Your goal: Across the data below, count every line where the string "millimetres" appears. Answer with the number alone.

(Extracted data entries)

============

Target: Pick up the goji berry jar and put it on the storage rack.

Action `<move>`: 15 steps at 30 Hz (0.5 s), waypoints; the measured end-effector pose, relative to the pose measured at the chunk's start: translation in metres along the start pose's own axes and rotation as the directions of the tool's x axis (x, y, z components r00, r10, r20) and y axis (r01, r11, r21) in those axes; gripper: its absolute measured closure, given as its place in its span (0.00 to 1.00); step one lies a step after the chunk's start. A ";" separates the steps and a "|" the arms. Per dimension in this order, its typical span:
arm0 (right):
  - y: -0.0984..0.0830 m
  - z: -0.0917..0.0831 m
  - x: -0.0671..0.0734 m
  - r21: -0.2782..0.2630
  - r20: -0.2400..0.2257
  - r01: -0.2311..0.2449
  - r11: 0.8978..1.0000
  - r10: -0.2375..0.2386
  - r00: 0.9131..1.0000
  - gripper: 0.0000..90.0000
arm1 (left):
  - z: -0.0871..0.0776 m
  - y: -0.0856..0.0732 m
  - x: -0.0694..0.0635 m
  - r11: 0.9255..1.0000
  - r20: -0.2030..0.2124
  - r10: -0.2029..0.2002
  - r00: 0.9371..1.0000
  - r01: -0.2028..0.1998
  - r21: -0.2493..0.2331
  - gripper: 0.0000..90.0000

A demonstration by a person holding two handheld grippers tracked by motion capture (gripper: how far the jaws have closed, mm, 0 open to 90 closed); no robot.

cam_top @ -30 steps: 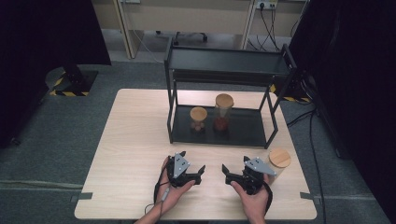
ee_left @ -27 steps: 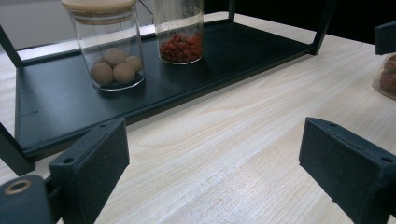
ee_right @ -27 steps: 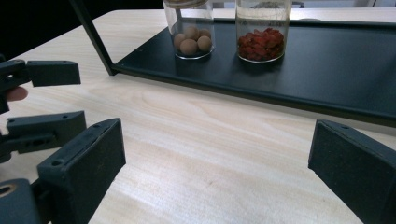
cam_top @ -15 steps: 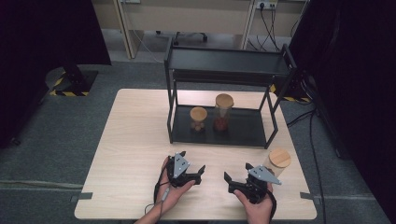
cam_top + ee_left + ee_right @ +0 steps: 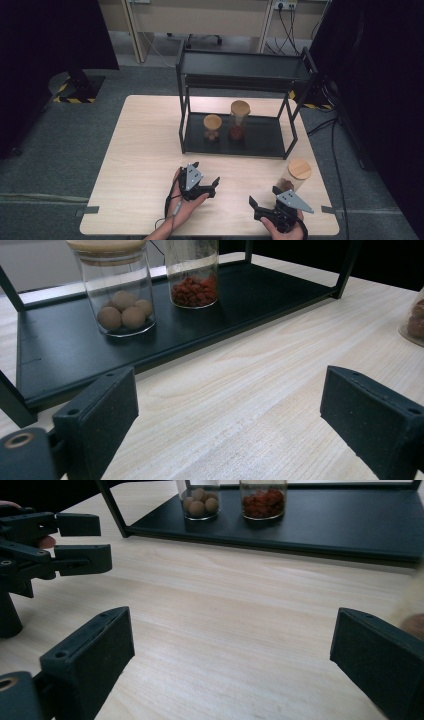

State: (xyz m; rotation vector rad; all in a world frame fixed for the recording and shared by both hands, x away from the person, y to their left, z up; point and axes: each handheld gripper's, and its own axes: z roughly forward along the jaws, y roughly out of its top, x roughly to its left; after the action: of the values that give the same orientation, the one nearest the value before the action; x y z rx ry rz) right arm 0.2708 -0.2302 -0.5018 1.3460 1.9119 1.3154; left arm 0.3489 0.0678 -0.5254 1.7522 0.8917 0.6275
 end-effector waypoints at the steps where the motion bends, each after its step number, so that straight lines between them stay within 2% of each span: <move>1: -0.001 -0.002 -0.001 -0.004 0.005 -0.005 1.000 0.005 1.000 0.04 | 0.000 0.000 0.000 1.000 0.000 0.001 1.000 -0.001 0.000 0.09; 15: -0.009 -0.035 -0.024 -0.057 0.072 -0.086 0.995 0.090 0.993 0.04 | 0.000 0.000 0.000 1.000 -0.001 -0.003 1.000 0.003 0.002 0.09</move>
State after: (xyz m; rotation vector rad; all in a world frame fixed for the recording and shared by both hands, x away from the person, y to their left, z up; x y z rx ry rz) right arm 0.2491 -0.2678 -0.4975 1.4472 1.7735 1.3290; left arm 0.3490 0.0678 -0.5253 1.7520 0.8956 0.6264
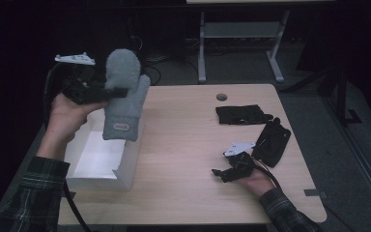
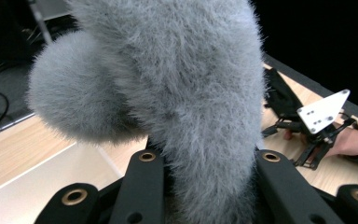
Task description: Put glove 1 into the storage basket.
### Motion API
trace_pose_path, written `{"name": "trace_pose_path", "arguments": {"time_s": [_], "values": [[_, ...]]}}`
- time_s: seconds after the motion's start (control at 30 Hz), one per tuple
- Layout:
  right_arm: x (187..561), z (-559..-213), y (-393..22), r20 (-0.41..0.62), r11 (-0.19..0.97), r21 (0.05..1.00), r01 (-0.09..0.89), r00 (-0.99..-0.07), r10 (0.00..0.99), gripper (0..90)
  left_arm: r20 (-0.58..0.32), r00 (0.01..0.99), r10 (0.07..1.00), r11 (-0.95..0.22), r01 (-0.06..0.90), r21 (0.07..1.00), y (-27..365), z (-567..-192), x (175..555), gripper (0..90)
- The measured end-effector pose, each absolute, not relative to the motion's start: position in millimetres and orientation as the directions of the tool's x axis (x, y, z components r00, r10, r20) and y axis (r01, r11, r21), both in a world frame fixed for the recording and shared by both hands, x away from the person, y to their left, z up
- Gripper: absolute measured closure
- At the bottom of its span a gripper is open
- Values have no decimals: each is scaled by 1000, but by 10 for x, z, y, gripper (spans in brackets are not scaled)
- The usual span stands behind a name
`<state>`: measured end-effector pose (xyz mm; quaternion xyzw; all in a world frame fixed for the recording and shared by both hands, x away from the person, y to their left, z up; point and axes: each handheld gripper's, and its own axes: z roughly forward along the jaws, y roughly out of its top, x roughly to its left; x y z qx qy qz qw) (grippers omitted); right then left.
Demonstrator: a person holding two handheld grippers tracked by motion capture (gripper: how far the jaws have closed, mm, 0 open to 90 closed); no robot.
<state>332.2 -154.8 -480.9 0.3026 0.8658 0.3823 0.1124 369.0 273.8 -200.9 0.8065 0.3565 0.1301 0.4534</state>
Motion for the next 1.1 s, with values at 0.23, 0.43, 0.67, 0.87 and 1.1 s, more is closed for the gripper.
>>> {"name": "trace_pose_path", "arguments": {"time_s": [0.23, 0.43, 0.67, 0.87, 1.1], "values": [[3323, -4810, -1548, 36, 525, 730, 437, -792, 609, 177, -104, 680, 726, -337, 484, 807, 2992, -2076, 3650, 726], [3324, -4810, -1547, 36, 524, 731, 437, -791, 610, 177, -108, 644, 757, -323, 513, 796, 3205, -2174, 3626, 726], [3325, -4809, -1546, 37, 523, 730, 440, -790, 613, 177, -142, 606, 783, -302, 570, 764, 3428, -2454, 3633, 725], [3325, -4810, -1544, 37, 522, 730, 441, -788, 614, 177, -164, 597, 785, -308, 606, 733, 3464, -2739, 3665, 725], [3325, -4809, -1545, 38, 522, 729, 442, -788, 614, 177, -199, 577, 792, -314, 665, 677, 3511, -3159, 3752, 724]]}}
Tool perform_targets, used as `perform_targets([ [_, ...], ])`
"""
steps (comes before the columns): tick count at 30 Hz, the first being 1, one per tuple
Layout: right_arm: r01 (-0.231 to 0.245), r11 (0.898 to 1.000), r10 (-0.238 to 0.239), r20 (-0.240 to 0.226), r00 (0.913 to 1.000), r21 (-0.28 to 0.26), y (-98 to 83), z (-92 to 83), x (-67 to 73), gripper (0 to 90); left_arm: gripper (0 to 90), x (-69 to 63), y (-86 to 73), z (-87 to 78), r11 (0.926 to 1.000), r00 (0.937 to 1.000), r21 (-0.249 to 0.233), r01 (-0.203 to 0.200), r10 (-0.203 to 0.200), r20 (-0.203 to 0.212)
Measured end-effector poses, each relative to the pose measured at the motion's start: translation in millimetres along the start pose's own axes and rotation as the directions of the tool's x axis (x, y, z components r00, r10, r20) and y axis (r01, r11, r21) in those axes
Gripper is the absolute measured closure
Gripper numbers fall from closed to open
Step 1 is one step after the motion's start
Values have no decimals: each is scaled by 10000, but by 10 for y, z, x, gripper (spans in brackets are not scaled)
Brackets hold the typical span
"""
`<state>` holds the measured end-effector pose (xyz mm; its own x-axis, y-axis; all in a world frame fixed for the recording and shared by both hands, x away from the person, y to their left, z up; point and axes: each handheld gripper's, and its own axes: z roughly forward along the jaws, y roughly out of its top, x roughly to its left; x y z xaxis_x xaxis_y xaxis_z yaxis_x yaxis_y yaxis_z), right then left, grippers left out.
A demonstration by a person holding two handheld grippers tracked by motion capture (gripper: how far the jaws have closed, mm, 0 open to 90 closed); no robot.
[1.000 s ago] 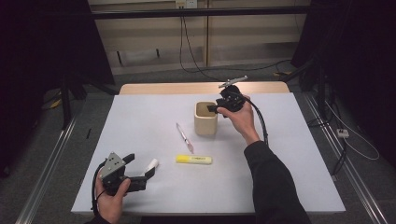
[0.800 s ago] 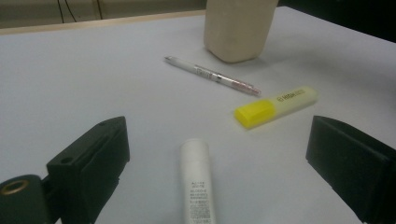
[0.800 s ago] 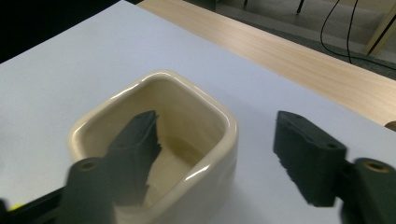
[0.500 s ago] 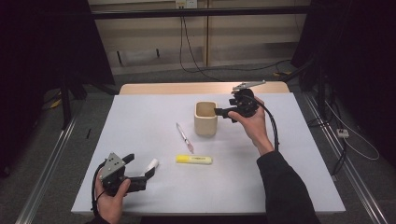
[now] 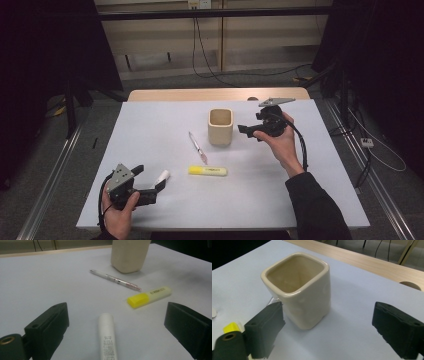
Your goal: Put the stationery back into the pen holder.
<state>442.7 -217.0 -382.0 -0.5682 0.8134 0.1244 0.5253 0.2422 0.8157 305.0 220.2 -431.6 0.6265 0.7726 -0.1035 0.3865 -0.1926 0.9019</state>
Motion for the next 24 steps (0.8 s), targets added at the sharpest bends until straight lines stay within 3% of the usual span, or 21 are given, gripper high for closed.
perform_targets([
  [7, -365, 9992, 368, 194, 9991, -145, -182, -20, 37, 68, 57, 1, -1, -2, 9999, 10000, 86, -74, 74, 36],
  [10, -334, 9992, 339, 226, 9992, -208, -266, -71, 86, 55, 57, 6, 1, 6, 9997, 9998, 217, -70, 65, 193],
  [14, -195, 9993, 200, 154, 9997, -324, -372, -160, 154, 67, 57, -24, 16, 13, 9984, 9989, 360, -435, 428, 214],
  [16, 33, 9991, -10, 545, 9985, -415, -464, -220, 204, 60, 65, -30, 20, 12, 9977, 9985, 444, -510, 502, 200],
  [20, 52, 9976, 23, 1085, 9941, -688, -571, -277, 228, 81, 67, -22, 26, 10, 9986, 9994, 455, -277, 267, 227],
  [23, -110, 9957, 201, 990, 9949, -916, -633, -336, 255, 78, 68, -22, 45, 8, 9989, 9999, 464, -71, 65, 134],
  [24, 4, 9960, 89, 1035, 9946, -897, -650, -355, 272, 73, 64, -14, 52, 7, 9992, 9993, 404, 32, -47, 369],
])
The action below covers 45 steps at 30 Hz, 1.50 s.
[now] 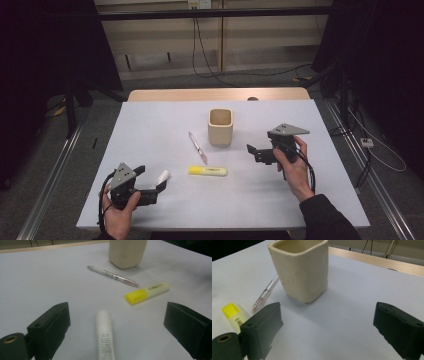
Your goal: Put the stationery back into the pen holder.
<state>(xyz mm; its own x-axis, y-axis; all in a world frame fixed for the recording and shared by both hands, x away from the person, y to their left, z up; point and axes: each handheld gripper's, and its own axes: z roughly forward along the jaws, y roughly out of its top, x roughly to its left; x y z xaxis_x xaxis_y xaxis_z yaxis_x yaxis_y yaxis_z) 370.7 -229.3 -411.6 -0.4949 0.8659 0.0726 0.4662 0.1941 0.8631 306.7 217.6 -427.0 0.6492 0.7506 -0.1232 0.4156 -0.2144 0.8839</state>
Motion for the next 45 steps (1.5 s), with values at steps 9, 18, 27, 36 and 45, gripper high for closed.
perform_targets([
  [9, 36, 9998, -35, 49, 10000, -202, -254, -231, 43, 69, 69, -8, 111, -34, 10000, 9994, 77, 24, -21, -350],
  [18, -84, 9984, 106, 398, 9992, -551, -378, -464, 77, 86, 101, -42, 268, -93, 9970, 9979, 458, -628, 634, -99],
  [27, -287, 9979, 313, 432, 9986, -588, -554, -594, 57, 79, 94, -91, 359, -124, 9964, 9975, 513, -681, 688, -132],
  [36, -259, 9984, 287, 550, 9981, -504, -667, -645, 42, 79, 95, -2, 558, -87, 9968, 9993, 797, 67, -38, -364],
  [45, -169, 9977, 196, 411, 9990, -650, -753, -708, 9, 77, 80, 49, 862, 16, 9879, 9998, 1552, 61, -33, -186],
])
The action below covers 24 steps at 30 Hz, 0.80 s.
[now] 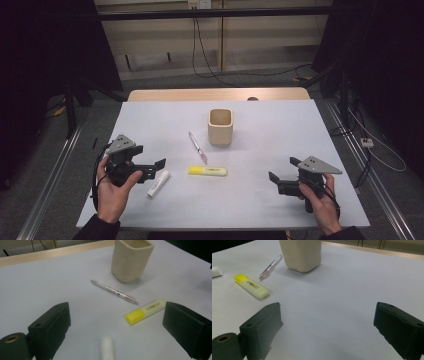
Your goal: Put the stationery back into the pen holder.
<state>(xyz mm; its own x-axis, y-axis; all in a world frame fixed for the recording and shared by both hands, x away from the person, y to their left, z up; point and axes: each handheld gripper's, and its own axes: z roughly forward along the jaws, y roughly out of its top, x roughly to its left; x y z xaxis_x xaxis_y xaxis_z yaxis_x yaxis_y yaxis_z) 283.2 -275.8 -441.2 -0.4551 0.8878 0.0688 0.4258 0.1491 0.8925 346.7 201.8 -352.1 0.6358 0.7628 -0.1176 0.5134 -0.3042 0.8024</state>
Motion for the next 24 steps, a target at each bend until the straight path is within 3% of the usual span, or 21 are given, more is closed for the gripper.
perform_targets([
  [5, 42, 9999, -43, 57, 10000, 117, -16, 42, -17, 77, 96, -40, 227, 104, 9959, 9995, 859, -288, 274, 176],
  [8, 97, 9999, -97, -69, 9999, 63, -14, 39, -10, 71, 95, -63, 240, 186, 9908, 9989, 1269, -474, 473, 37],
  [11, 75, 9999, -75, -51, 10000, 85, -24, 43, -15, 71, 97, -68, 175, 303, 9804, 9992, 1925, -408, 400, 76],
  [13, 150, 9999, -150, -50, 9999, 45, -14, 36, -9, 71, 110, -59, 112, 390, 9642, 9982, 2586, -593, 585, 108],
  [18, 240, 9997, -240, -179, 9996, 20, -10, 47, 27, 70, 121, 3, -19, 507, 9514, 9990, 3047, -450, 438, 111],
  [21, 424, 9990, -421, -187, 9989, 142, -13, 64, 53, 70, 177, 47, -74, 548, 9449, 9987, 3234, -506, 513, 63],
  [22, 459, 9988, -456, -197, 9988, 140, -13, 67, 58, 70, 176, 63, -97, 571, 9406, 9993, 3376, -375, 332, 184],
  [24, 499, 9985, -494, -232, 9985, 203, -15, 76, 72, 67, 178, 85, -147, 621, 9304, 9993, 3647, -378, 339, 172],
])
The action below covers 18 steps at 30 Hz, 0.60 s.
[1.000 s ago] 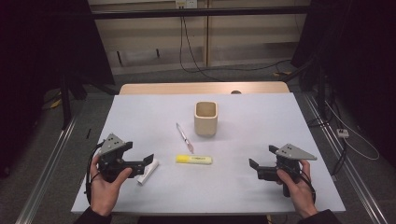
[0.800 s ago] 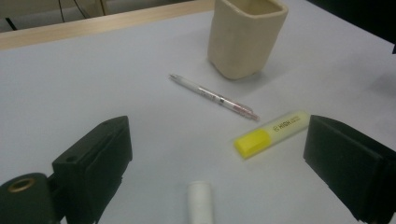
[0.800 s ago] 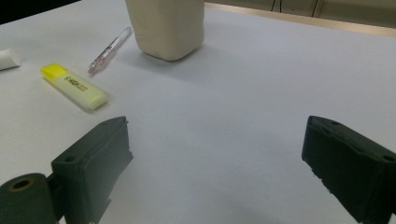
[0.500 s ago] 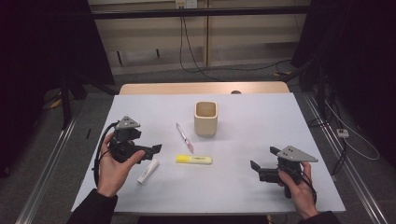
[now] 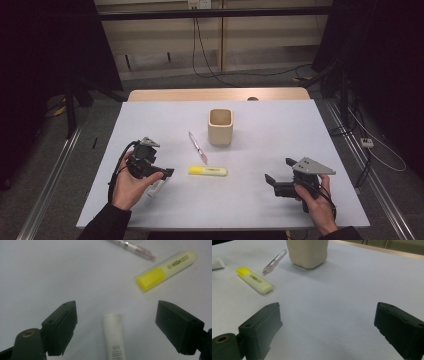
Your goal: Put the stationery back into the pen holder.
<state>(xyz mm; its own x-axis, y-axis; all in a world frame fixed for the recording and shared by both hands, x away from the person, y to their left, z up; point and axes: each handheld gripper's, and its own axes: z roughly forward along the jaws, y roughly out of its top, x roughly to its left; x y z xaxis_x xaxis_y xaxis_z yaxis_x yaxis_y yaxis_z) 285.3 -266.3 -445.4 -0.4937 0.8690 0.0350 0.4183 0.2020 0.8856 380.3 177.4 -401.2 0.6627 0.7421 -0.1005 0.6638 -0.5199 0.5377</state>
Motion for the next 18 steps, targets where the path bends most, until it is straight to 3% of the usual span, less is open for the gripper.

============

Exercise result: 2